> _Brief_
Using only the records, tally the lines with "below" in them and state that total by itself.

+ + + + +

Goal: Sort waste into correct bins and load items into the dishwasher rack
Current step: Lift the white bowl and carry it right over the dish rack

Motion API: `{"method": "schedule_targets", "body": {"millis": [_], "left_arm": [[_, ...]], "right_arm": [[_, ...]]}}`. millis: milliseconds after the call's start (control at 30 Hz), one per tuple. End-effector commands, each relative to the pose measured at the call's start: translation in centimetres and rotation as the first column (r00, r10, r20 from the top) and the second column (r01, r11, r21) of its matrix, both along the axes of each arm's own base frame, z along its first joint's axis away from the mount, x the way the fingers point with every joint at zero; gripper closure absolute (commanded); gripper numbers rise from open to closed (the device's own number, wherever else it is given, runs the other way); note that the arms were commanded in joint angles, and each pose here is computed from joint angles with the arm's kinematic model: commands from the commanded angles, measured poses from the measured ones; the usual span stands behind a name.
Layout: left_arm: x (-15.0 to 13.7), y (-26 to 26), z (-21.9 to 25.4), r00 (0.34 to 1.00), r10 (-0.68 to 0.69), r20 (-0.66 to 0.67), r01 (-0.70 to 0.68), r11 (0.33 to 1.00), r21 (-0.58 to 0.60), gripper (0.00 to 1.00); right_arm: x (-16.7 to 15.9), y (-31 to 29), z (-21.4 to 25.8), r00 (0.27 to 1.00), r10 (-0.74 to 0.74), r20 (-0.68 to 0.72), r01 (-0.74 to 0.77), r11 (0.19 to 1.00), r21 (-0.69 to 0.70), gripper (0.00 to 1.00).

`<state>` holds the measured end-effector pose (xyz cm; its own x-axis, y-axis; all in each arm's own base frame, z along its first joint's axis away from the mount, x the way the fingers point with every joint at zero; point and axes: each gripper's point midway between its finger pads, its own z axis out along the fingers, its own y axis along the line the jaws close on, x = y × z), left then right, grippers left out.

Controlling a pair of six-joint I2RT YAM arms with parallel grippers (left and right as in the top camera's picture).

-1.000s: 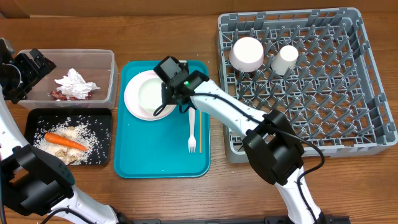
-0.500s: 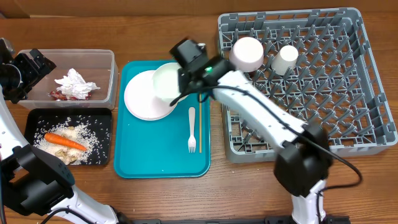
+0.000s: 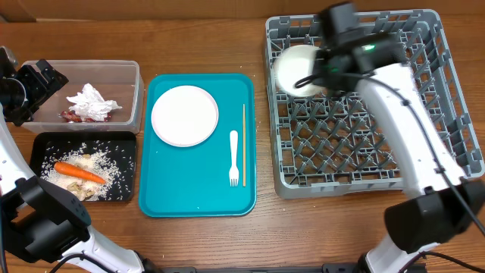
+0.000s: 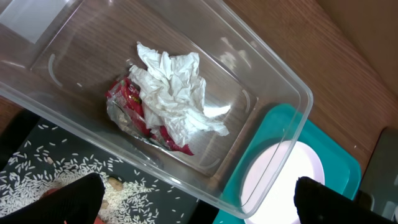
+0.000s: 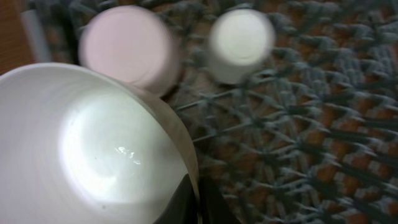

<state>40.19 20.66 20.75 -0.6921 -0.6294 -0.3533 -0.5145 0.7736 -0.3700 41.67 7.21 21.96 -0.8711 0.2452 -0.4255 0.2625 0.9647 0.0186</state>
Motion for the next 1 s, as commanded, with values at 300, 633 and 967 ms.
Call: {"method": "schedule_targets", "body": {"millis": [300,633,967], "left_arm": [[0.1,-0.2,-0.4,1.000,0.002,-0.010,-0.002,1.000,-0.007,0.00],[0.1,-0.2,-0.4,1.000,0.002,-0.010,-0.002,1.000,-0.007,0.00],[0.1,-0.2,-0.4,1.000,0.002,-0.010,-0.002,1.000,-0.007,0.00]], "right_arm": [[-7.0,-21.1,7.8,0.764,-0.572,0.298,0.625,0.543,-0.561,0.96],[-8.5,-20.5,4.7,0.749,-0.602,0.276,0.622,0.495,-0.607,0.96],[-8.0,-17.7,1.8,0.836,-0.480,0.266,0.504,0.480,-0.718,0.96]]}}
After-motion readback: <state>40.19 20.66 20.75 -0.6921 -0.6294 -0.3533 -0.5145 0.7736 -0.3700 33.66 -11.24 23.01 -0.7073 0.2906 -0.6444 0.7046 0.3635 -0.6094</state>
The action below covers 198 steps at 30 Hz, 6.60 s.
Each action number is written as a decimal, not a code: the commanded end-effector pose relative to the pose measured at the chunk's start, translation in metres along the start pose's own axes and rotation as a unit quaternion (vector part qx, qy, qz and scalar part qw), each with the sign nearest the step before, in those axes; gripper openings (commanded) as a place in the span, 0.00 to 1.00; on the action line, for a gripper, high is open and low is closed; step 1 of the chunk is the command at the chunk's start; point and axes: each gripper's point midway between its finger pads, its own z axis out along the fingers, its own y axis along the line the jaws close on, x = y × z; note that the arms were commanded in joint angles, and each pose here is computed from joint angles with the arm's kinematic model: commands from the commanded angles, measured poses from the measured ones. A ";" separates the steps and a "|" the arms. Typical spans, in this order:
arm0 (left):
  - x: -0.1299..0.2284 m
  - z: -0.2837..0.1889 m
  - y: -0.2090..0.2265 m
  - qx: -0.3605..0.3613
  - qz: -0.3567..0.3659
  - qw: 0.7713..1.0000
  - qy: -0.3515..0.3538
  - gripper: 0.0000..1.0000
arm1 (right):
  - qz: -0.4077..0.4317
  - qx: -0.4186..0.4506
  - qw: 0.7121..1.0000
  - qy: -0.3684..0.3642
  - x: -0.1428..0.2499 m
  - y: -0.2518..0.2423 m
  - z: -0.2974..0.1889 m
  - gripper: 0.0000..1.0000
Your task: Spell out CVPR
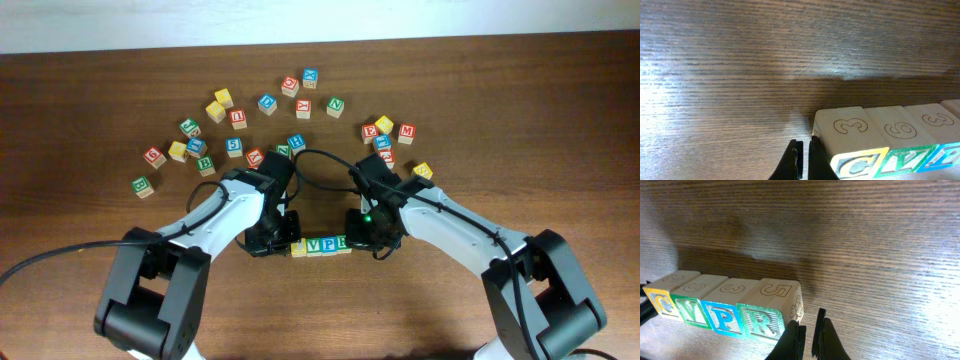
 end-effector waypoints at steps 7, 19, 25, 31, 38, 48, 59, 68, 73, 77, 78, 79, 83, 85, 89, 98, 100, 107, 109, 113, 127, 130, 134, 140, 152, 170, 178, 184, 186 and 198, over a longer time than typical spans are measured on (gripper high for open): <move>-0.003 -0.004 -0.015 0.025 0.024 0.999 -0.015 0.00 | 0.016 -0.002 1.000 0.023 0.012 0.002 0.003 0.04; 0.001 -0.004 -0.013 0.021 0.022 0.999 -0.009 0.00 | -0.005 0.039 0.999 -0.012 -0.001 -0.012 0.002 0.05; -0.001 -0.004 -0.009 0.011 0.022 1.000 -0.014 0.00 | 0.003 0.039 0.999 -0.003 0.003 -0.013 0.002 0.04; -0.004 -0.005 0.012 -0.045 0.014 0.999 -0.027 0.00 | 0.012 0.066 0.997 -0.025 -0.008 -0.027 -0.001 0.04; -0.009 -0.007 0.027 -0.085 -0.042 0.994 -0.050 0.00 | -0.005 -0.008 0.998 -0.063 -0.044 -0.010 -0.016 0.04; -0.014 -0.011 0.044 -0.085 -0.097 0.991 -0.045 0.00 | -0.045 -0.012 0.997 -0.066 -0.035 0.012 -0.009 0.05; -0.014 -0.011 0.044 -0.085 -0.096 0.991 -0.045 0.00 | -0.051 0.017 0.997 -0.062 -0.027 0.007 -0.005 0.05; -0.014 -0.011 0.044 -0.085 -0.096 0.991 -0.045 0.00 | -0.052 0.011 0.997 -0.059 -0.027 0.009 -0.005 0.05; -0.013 -0.011 0.044 -0.085 -0.097 0.991 -0.045 0.00 | -0.054 0.000 0.997 -0.059 -0.027 0.014 -0.005 0.05; -0.013 -0.011 0.044 -0.085 -0.096 0.991 -0.045 0.00 | -0.054 -0.008 0.997 -0.054 -0.025 0.016 -0.005 0.05; -0.013 -0.011 0.044 -0.085 -0.096 0.991 -0.045 0.00 | -0.054 -0.008 0.997 -0.054 -0.026 0.016 -0.005 0.05; -0.013 -0.011 0.044 -0.085 -0.097 0.991 -0.045 0.00 | -0.054 -0.008 0.997 -0.055 -0.026 0.016 -0.005 0.05; -0.013 -0.011 0.044 -0.085 -0.096 0.991 -0.045 0.00 | -0.054 -0.008 0.997 -0.053 -0.025 0.016 -0.005 0.05; -0.013 -0.011 0.044 -0.085 -0.097 0.991 -0.045 0.00 | -0.036 0.007 0.998 -0.060 -0.027 0.010 -0.005 0.05; -0.013 -0.011 0.044 -0.085 -0.096 0.991 -0.045 0.00 | -0.014 0.033 0.997 -0.075 -0.033 -0.001 -0.007 0.05; -0.013 -0.011 0.044 -0.085 -0.096 0.991 -0.045 0.00 | 0.037 0.057 0.996 -0.058 -0.020 -0.015 -0.003 0.05; -0.013 -0.011 0.044 -0.085 -0.096 0.991 -0.045 0.00 | 0.037 0.058 0.996 -0.055 -0.020 -0.016 -0.001 0.05; -0.013 -0.011 0.043 -0.084 -0.096 0.991 -0.044 0.00 | 0.046 0.062 0.995 -0.070 -0.032 -0.023 0.000 0.05; -0.013 -0.011 0.043 -0.084 -0.096 0.991 -0.044 0.00 | 0.066 0.056 0.994 -0.067 -0.037 -0.031 -0.005 0.05; -0.013 -0.011 0.043 -0.084 -0.096 0.991 -0.044 0.00 | 0.093 0.024 0.995 0.002 -0.024 -0.050 -0.018 0.05; -0.013 -0.011 0.043 -0.084 -0.096 0.991 -0.044 0.00 | 0.068 0.012 0.998 0.009 -0.006 -0.019 0.000 0.06; -0.013 -0.011 0.043 -0.084 -0.096 0.991 -0.044 0.00 | 0.064 0.006 0.998 0.001 -0.011 -0.017 0.000 0.05; -0.013 -0.011 0.043 -0.084 -0.096 0.991 -0.044 0.00 | 0.064 0.005 0.998 0.001 -0.011 -0.017 0.000 0.06; -0.013 -0.011 0.043 -0.084 -0.096 0.991 -0.044 0.00 | 0.074 0.057 0.996 0.004 -0.004 -0.037 -0.001 0.06; -0.013 -0.011 0.043 -0.084 -0.096 0.991 -0.044 0.00 | 0.058 0.003 0.998 0.025 0.003 -0.010 0.003 0.05; -0.013 -0.011 0.043 -0.084 -0.096 0.991 -0.044 0.00 | 0.014 0.001 0.997 -0.079 -0.044 -0.003 0.000 0.05; -0.013 -0.011 0.043 -0.084 -0.096 0.991 -0.045 0.00 | -0.044 -0.027 0.997 -0.062 -0.035 0.012 0.002 0.04; -0.013 -0.011 0.043 -0.084 -0.096 0.991 -0.044 0.00 | -0.062 -0.030 0.996 -0.064 -0.032 0.020 0.004 0.04; -0.013 -0.011 0.043 -0.084 -0.096 0.991 -0.044 0.00 | -0.062 -0.028 0.996 -0.060 -0.031 0.019 0.004 0.04; -0.013 -0.011 0.043 -0.084 -0.096 0.991 -0.044 0.00 | -0.056 -0.029 0.997 -0.036 -0.020 0.017 0.006 0.04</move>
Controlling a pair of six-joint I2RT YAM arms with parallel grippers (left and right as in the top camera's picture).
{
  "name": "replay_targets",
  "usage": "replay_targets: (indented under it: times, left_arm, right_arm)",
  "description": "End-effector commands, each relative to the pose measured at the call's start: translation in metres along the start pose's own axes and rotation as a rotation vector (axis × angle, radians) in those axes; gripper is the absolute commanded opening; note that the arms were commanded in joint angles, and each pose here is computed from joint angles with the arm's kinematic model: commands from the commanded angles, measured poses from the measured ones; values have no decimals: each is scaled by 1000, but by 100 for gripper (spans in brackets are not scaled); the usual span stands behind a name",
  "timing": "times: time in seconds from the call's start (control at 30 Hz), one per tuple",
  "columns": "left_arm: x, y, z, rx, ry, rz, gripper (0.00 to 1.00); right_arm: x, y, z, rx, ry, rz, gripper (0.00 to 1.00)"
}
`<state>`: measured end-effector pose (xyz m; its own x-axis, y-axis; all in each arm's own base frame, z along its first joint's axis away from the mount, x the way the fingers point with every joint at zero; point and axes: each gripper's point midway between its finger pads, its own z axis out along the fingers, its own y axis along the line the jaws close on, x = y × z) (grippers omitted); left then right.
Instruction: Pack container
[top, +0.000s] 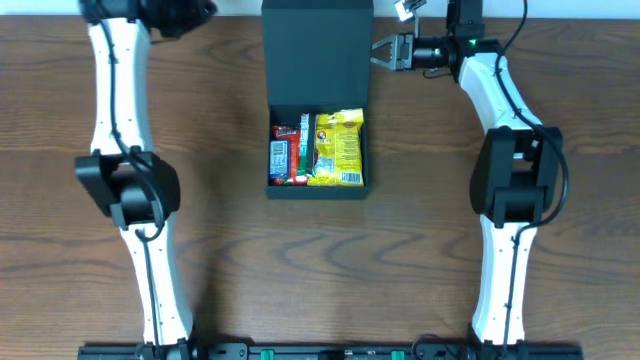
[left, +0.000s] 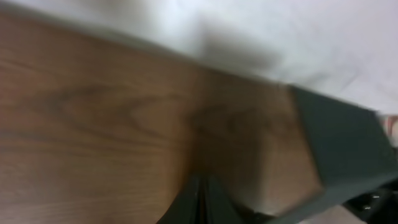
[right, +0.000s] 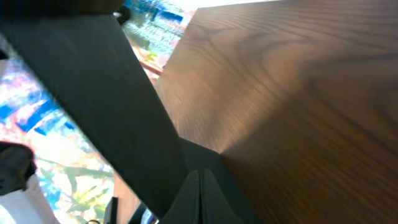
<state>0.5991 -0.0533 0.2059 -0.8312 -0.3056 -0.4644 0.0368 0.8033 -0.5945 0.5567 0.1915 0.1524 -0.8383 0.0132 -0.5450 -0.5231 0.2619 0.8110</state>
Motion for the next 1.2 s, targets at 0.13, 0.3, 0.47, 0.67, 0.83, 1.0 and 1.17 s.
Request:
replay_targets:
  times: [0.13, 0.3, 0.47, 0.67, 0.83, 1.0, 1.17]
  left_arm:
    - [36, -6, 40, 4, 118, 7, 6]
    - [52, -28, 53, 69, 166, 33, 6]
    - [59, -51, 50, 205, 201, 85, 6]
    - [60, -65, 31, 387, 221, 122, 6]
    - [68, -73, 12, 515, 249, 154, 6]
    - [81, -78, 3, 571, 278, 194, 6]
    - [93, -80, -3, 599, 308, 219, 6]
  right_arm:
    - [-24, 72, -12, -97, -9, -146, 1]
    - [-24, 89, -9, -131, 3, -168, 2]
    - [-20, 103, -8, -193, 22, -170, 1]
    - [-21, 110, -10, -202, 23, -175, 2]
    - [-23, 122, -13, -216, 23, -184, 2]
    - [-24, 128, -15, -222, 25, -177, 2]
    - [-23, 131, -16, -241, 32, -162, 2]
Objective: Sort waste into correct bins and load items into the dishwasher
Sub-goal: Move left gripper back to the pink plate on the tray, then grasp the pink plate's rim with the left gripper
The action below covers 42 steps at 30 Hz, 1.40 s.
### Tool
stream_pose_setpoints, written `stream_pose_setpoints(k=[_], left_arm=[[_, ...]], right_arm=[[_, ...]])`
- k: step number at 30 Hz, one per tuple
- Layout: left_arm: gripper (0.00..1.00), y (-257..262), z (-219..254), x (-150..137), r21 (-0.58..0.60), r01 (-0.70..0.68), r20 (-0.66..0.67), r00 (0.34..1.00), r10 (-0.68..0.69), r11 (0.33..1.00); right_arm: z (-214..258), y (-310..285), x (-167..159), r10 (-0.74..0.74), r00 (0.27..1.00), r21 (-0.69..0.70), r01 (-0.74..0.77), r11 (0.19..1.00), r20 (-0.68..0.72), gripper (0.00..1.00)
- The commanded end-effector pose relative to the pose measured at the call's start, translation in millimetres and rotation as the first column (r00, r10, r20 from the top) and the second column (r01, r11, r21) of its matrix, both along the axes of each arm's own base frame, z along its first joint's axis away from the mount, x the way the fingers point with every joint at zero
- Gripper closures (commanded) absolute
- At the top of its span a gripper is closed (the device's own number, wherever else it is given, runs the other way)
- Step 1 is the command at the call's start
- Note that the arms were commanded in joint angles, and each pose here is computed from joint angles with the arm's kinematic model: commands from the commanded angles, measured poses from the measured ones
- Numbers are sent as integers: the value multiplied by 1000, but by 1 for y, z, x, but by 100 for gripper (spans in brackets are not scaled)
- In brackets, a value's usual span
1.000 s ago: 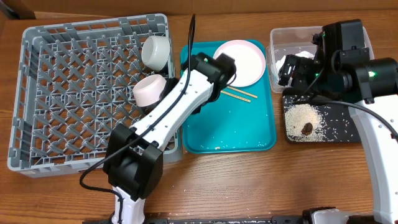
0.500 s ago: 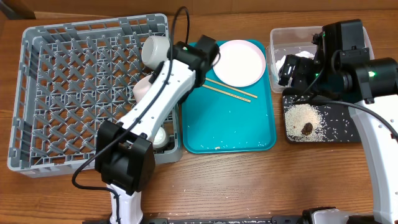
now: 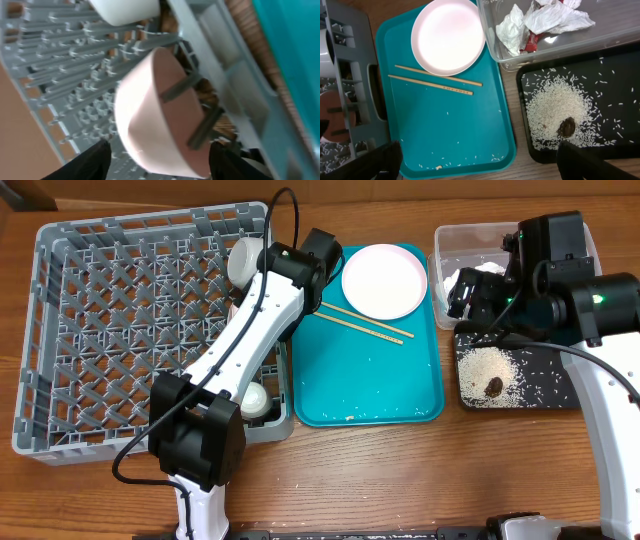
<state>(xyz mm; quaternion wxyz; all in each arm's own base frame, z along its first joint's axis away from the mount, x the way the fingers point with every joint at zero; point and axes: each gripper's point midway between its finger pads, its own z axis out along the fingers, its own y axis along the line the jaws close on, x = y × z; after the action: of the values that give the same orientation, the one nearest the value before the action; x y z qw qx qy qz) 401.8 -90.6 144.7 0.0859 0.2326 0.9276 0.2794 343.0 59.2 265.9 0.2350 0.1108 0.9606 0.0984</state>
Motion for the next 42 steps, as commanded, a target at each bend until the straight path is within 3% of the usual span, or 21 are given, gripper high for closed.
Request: stream_pose_setpoints(k=[1,6,9,12,14,15,19,27,29,35,42], left_arm=[[37,-14,-4,-1,-108,-66,10,998,68,992],[33,-26,21,12,-188,-85,84,991,103,978],[42,-59,49,28,-380,-45,138,985,105,924],[46,-112,69,43,-660,-25,145,976,161,751],[57,-140,75,52,-775,-18,130,974,187,632],[59,-144,75,58,-795,-25,132,968,214,606],[50,-154,28,87,-816,-174,85,907,413,551],[51,-171,-58,98,-787,-290,-24,896,443,544],[53,-172,-69,100,-783,-294,-26,896,443,549],[71,-181,-83,112,-799,-269,-5,898,441,538],[76,-181,-110,113,-787,-323,-29,870,491,525]], right_arm=[[9,-1,3,2,1000,-5,-2,1000,30,0],[9,-1,3,2,1000,-5,-2,1000,30,0],[9,-1,3,2,1000,-5,-2,1000,30,0],[9,-1,3,2,1000,-5,-2,1000,30,0],[9,-1,3,2,1000,-5,-2,1000,30,0],[9,-1,3,2,1000,-5,-2,1000,30,0],[9,-1,3,2,1000,-5,-2,1000,30,0],[9,-1,3,2,1000,-5,-2,1000,30,0],[9,-1,3,2,1000,-5,-2,1000,30,0],[9,-1,3,2,1000,-5,-2,1000,30,0],[9,-1,3,2,1000,-5,-2,1000,30,0]])
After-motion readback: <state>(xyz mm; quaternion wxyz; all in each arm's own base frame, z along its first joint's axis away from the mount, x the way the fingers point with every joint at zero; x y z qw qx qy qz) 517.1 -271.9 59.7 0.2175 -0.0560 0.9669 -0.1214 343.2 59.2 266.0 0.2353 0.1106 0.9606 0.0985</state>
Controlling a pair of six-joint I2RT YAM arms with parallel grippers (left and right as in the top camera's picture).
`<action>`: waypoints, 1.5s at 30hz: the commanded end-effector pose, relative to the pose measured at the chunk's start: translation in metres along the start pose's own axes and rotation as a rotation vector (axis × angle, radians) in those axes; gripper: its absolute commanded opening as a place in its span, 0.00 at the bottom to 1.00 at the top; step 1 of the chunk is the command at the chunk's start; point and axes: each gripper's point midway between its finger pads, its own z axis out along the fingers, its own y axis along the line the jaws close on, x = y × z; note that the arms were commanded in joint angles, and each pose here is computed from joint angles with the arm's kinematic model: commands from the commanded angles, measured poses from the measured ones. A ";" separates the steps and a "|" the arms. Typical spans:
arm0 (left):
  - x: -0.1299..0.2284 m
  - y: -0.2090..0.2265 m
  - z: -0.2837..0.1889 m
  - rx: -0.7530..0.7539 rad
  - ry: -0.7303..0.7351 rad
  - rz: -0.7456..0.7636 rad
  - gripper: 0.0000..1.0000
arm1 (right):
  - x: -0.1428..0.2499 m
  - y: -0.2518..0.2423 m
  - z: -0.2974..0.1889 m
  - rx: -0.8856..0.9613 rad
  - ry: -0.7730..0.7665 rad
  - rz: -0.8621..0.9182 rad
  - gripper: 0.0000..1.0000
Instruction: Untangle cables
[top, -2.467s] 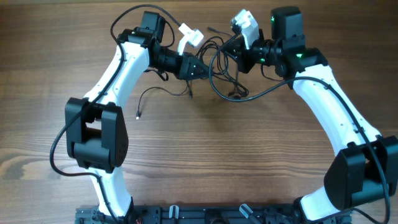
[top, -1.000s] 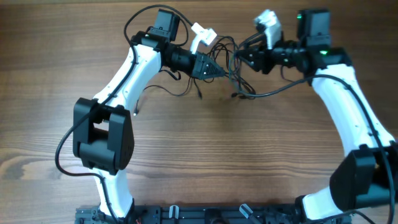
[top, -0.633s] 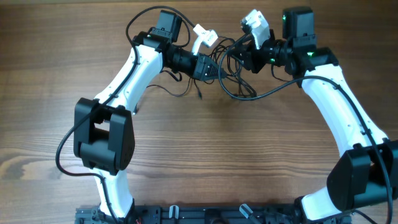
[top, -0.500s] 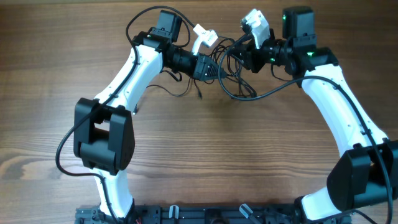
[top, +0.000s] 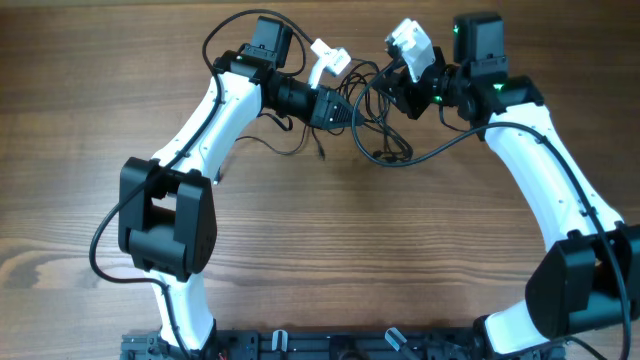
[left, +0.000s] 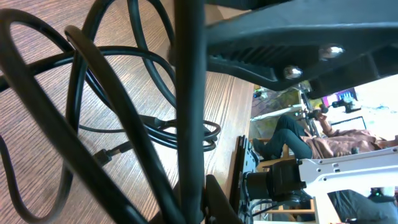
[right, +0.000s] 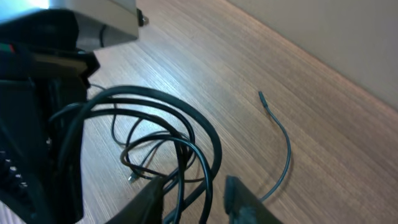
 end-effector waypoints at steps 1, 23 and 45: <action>0.000 -0.005 0.002 0.036 -0.001 0.021 0.06 | 0.016 -0.005 0.017 -0.006 0.048 0.008 0.20; -0.011 0.076 -0.015 -0.432 -0.091 -0.332 0.06 | -0.025 0.029 -0.027 -0.330 -0.207 0.067 0.04; -0.016 0.091 -0.024 -0.529 -0.131 -0.350 0.05 | 0.054 -0.117 -0.075 0.230 -0.078 0.751 0.04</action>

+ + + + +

> _Written response_
2